:: WHAT THE EXERCISE ASKS ::
Search the records below for the string "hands", and report each line that contains it.

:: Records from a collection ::
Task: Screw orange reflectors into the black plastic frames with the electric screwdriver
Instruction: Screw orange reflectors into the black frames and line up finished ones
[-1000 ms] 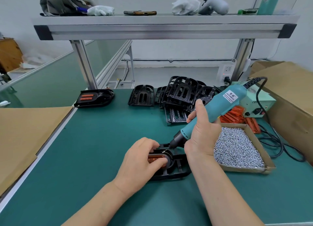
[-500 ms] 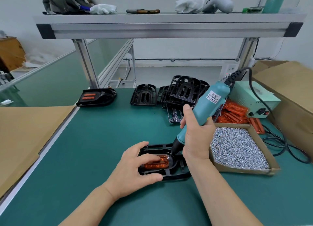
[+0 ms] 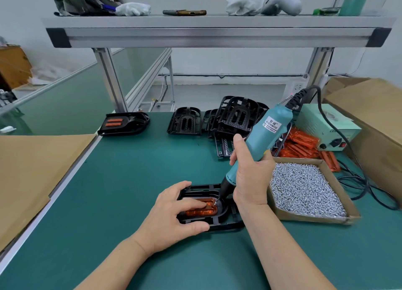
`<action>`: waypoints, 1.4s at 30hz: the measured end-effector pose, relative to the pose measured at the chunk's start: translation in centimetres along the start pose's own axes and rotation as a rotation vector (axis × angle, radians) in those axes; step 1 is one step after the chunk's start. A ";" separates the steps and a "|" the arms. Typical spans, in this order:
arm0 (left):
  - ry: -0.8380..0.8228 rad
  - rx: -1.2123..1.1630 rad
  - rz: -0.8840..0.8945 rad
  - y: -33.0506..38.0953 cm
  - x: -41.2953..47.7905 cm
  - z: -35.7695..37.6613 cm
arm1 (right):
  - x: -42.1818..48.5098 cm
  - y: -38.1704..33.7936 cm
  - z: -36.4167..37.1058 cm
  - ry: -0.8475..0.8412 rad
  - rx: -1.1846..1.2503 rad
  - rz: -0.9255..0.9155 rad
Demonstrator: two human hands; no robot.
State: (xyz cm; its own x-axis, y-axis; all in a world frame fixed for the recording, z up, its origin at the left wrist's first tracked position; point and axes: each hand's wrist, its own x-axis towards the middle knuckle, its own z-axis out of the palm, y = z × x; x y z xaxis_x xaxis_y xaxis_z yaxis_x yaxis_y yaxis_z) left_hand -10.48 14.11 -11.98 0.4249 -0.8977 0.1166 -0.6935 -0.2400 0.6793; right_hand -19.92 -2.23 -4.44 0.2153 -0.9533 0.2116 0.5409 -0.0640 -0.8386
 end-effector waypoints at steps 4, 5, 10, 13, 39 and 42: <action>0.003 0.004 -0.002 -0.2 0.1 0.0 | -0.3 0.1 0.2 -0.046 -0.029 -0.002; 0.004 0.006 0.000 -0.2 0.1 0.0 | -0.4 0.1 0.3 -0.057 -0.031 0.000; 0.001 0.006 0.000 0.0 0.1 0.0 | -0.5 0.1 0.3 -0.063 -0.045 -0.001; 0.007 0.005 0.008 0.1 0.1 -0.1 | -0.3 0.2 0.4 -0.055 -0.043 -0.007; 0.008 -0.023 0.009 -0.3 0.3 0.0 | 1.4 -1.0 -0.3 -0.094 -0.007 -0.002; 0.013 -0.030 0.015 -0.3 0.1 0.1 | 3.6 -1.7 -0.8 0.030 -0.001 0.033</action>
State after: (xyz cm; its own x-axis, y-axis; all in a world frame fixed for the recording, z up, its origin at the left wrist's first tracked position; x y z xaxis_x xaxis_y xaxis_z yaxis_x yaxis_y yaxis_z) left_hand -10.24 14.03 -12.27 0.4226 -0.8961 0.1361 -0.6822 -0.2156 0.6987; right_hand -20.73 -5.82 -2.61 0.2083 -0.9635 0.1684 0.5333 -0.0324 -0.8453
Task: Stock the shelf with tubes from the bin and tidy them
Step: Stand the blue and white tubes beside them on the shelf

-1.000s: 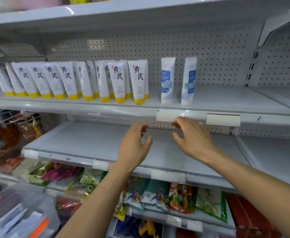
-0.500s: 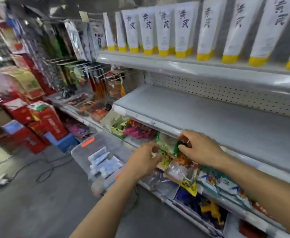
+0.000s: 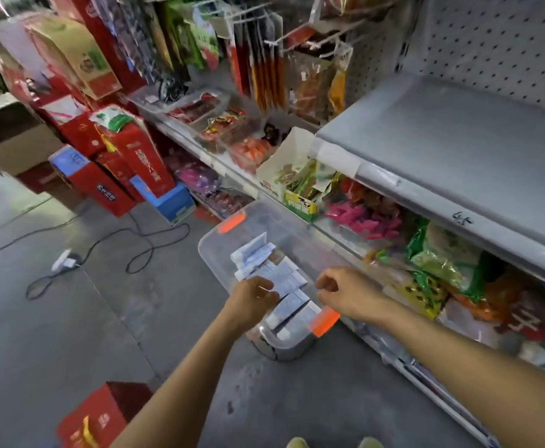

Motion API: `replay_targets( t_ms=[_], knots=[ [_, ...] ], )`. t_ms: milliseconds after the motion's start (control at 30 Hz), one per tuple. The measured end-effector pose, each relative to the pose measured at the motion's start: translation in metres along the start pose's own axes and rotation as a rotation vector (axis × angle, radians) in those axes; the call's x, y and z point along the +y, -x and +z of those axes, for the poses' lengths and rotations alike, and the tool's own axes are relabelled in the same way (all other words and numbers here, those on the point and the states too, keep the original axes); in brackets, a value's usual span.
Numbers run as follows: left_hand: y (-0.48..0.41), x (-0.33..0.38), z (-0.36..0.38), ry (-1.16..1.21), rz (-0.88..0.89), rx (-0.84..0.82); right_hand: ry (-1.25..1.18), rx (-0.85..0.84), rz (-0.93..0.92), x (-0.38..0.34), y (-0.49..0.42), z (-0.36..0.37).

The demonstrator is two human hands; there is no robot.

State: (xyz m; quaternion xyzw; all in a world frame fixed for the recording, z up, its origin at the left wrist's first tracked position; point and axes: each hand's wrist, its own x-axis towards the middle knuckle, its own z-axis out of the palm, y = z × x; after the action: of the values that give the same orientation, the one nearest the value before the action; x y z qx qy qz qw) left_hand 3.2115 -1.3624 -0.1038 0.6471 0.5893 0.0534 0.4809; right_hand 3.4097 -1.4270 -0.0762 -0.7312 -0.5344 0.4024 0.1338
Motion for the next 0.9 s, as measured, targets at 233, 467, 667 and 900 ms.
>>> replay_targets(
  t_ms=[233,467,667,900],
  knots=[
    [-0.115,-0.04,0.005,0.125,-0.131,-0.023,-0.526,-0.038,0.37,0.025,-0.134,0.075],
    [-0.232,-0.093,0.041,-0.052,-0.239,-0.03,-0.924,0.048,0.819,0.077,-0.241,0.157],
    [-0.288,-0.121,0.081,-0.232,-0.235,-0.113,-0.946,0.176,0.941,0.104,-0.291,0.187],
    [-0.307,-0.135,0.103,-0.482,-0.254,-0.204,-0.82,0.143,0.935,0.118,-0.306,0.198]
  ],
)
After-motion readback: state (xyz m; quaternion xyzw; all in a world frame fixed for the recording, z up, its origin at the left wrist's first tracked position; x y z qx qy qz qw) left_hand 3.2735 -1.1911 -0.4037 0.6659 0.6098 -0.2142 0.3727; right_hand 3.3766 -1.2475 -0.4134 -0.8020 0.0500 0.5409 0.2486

:: SOLUTION FOR THIS EXERCISE ::
Demonstrator: two human hands; no robot.
The demonstrator is two human hands; there is no robot.

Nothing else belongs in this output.